Building a Filesystem to Actually Understand One

I’ve spent years thinking I know about filesystems. What an inode is. What the superblock is. But there’s a difference between knowing something theoretically and understanding it through your fingers - the kind of understanding that comes from making something crash, fixing it, and seeing exactly why it works now.

Most people don’t learn for the sheer pleasure of learning anymore. I say this without judgment, but I notice it. The pragmatic view dominates: learn what you need for the next sprint, the next promotion, the next job change. But I have gaps in knowledge and I’m still hungry to fill them, even when there’s no career ROI. Filesystems were one of those gaps - something I could describe on paper but had never actually built.

So I decided to build one. In Python. From scratch.

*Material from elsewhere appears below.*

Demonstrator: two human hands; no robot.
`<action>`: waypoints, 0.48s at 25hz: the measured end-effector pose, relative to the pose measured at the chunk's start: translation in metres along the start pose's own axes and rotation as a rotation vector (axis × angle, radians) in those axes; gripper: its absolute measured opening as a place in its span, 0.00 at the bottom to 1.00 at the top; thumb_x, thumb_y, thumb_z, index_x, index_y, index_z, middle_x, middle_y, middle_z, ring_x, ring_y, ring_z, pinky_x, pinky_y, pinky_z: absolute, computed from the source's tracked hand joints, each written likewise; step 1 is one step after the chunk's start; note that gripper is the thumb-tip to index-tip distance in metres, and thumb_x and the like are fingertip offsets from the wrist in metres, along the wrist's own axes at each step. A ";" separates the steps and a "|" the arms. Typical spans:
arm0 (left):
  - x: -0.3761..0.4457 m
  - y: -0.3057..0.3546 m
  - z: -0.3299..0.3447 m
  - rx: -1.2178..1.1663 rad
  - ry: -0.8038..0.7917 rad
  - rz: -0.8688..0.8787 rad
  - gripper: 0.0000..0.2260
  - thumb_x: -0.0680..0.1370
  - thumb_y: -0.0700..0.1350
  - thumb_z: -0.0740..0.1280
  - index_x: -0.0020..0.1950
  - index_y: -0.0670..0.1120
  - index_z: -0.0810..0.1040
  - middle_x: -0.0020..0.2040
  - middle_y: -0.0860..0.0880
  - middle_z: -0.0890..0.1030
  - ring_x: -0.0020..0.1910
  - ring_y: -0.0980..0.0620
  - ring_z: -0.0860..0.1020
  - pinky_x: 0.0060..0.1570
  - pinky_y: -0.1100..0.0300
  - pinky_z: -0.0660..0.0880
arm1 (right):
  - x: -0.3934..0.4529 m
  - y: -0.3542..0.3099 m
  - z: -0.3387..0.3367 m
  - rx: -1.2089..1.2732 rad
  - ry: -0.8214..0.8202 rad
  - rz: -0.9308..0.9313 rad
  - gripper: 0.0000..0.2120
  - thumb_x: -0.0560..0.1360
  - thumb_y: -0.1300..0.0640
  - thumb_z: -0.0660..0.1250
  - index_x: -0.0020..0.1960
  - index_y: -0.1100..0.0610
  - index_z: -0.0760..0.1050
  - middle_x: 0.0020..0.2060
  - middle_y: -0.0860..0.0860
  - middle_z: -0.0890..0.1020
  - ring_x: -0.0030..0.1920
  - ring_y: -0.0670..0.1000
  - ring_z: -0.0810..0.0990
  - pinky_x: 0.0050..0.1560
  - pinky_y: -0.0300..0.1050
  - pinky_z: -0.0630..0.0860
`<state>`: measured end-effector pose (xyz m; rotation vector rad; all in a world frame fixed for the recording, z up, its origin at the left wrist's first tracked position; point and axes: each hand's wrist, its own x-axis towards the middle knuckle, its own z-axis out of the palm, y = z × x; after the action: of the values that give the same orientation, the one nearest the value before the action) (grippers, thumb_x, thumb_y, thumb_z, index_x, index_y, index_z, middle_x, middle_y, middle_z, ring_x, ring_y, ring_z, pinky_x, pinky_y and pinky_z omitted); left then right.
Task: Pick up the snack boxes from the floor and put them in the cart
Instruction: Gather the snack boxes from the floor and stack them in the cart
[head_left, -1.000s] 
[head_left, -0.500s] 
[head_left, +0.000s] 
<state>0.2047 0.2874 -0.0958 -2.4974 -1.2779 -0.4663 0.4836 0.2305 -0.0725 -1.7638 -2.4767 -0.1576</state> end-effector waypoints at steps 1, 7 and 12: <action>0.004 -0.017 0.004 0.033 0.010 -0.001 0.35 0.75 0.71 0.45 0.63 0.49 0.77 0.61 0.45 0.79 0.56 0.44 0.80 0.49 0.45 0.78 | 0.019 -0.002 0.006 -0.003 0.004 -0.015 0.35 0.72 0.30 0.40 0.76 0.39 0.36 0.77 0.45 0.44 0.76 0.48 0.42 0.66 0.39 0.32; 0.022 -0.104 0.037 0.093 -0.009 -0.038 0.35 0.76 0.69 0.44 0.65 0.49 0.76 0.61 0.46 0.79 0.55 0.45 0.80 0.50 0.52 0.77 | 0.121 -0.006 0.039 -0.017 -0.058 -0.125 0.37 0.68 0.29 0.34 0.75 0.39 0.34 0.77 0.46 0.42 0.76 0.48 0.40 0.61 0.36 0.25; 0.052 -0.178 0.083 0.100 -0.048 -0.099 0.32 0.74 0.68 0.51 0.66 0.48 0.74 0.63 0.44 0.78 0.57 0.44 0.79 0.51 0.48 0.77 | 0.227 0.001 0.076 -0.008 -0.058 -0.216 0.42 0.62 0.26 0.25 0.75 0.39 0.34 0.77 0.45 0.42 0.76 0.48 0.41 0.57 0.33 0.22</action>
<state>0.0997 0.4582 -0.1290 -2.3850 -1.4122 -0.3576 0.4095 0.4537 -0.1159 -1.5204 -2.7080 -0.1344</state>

Why Another Toy Filesystem?

Every operating systems course teaches filesystems through textbooks. You study the theory: inodes store metadata, directory entries map names to inodes, bitmaps track free space. You might trace through ext4 or NTFS diagrams. But do you ever implement one yourself, watching the raw bytes take shape on disk?

I wanted that experience. Not to build something production-ready - that would be insane - but to make the abstract concepts concrete. So I’m building SimpleFS with intentional simplifications: 4KB maximum file size, no permissions, no symbolic links, an implementation small enough to understand completely in an evening. It’s a proof of concept designed purely for learning.

SimpleFS Layout

The CLI lets you run familiar commands: init, touch, mkdir, write, read, cp, mv, rm. Then you can immediately hexdump the raw disk image to see your data in binary. Create a file, hexdump block 0, and there’s the superblock magic bytes. Allocate an inode, hexdump block 1, and there’s bit 0 flipped to 1 in the inode bitmap.

Theory became tangible.

The Journey So Far

I structured this as 10 progressive sessions, each designed for instant gratification. Every session produces working, visible results. Dopamine hits while building. This matters more than people admit - learning needs momentum.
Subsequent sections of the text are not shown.